## [WHAT YOU ARE ASKED TO DO]
Where the string "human" occurs in the material below, report the whole line.

## [ENTRIES SHOWN]
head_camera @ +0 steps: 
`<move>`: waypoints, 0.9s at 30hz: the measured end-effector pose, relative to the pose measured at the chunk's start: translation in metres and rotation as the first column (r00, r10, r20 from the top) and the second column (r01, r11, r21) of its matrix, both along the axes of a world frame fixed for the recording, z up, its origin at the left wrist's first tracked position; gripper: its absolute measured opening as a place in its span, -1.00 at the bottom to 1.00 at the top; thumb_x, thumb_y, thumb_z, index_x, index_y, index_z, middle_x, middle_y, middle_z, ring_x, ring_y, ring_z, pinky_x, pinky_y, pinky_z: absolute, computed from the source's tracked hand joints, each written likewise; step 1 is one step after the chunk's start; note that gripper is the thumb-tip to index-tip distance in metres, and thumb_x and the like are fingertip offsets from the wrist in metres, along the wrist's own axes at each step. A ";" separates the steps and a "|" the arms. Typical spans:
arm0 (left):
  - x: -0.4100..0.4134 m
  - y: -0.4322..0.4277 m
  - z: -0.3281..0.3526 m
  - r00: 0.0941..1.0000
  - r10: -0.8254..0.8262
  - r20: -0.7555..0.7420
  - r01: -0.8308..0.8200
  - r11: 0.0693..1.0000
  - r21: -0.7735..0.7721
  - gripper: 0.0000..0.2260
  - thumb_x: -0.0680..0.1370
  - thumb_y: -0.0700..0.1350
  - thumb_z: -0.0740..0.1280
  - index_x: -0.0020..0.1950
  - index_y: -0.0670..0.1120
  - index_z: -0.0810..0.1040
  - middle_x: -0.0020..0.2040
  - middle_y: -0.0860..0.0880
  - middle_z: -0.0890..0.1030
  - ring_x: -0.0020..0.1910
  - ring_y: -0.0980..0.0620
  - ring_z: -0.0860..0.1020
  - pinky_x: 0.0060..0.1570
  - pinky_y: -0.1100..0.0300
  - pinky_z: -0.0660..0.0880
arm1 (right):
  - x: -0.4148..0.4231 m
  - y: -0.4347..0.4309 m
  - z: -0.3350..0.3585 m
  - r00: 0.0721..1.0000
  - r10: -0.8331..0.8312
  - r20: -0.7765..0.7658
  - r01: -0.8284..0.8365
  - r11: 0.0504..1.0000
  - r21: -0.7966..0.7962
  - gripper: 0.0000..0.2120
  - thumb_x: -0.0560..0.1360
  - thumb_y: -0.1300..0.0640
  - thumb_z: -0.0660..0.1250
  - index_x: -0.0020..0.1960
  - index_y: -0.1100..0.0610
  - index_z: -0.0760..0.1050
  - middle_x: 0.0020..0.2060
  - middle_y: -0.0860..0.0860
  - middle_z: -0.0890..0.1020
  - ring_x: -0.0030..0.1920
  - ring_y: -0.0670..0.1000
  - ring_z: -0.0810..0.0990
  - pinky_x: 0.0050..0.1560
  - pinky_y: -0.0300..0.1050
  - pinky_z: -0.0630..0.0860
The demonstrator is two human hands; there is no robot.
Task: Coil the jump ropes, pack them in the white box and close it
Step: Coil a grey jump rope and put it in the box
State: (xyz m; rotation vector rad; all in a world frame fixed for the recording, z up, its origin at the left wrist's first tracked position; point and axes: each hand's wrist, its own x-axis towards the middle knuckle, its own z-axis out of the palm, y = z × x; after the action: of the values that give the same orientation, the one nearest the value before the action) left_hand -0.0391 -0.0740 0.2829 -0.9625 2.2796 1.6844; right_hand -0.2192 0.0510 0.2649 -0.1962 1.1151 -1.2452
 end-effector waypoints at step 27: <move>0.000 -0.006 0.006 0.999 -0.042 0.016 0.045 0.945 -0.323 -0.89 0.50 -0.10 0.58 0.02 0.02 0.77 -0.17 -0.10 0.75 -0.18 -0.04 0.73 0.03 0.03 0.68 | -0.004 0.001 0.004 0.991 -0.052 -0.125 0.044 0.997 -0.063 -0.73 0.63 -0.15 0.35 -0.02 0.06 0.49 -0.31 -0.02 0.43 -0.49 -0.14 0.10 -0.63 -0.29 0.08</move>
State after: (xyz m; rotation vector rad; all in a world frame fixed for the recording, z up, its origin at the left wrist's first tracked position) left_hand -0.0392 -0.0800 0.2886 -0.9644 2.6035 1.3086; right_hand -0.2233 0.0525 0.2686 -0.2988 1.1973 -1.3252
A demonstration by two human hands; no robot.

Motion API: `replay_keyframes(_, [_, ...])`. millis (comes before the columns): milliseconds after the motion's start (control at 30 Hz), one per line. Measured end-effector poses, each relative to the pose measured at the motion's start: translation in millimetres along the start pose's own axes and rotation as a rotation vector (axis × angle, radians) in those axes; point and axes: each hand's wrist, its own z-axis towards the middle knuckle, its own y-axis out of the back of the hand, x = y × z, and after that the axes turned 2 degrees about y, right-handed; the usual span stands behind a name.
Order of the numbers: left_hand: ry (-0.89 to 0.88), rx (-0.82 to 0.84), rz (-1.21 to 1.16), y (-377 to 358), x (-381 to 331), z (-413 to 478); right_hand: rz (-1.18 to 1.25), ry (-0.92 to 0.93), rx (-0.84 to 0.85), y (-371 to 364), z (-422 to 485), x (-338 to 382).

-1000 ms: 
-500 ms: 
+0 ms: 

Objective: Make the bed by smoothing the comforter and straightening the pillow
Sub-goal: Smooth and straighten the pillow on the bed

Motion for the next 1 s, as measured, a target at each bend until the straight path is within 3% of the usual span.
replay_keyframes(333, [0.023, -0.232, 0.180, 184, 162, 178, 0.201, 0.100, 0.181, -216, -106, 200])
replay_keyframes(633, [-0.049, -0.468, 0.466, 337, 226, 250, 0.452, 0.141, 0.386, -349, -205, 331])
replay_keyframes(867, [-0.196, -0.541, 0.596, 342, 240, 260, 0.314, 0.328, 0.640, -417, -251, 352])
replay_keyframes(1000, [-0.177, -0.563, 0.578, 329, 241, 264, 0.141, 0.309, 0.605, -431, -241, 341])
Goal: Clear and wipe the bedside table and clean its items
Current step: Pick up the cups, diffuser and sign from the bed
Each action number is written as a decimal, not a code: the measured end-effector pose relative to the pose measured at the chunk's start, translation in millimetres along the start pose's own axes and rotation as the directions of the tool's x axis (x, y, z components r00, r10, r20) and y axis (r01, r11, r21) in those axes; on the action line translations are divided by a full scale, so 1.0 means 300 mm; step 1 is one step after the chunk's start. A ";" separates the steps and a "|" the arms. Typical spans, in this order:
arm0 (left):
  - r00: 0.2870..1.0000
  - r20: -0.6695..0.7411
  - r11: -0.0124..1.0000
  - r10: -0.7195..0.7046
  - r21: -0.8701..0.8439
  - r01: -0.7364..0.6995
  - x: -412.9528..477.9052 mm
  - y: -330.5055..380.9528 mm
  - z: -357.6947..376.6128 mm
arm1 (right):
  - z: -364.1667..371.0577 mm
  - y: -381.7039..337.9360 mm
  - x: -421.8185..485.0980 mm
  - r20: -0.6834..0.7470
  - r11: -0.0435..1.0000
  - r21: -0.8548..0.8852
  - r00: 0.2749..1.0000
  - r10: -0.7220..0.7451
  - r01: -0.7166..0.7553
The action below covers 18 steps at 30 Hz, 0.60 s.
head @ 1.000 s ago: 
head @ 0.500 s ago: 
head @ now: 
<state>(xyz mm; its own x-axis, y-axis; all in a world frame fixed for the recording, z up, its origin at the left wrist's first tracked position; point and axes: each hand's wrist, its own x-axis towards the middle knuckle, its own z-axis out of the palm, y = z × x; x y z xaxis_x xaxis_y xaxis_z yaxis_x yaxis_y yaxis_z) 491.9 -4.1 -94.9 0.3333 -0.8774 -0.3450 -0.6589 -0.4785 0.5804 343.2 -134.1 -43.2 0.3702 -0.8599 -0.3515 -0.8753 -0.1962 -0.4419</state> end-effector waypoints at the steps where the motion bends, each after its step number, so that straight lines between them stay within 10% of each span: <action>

## [TASK OUTPUT]
The demonstrator is two human hands; there is no robot.
A demonstration by two human hands; no robot.

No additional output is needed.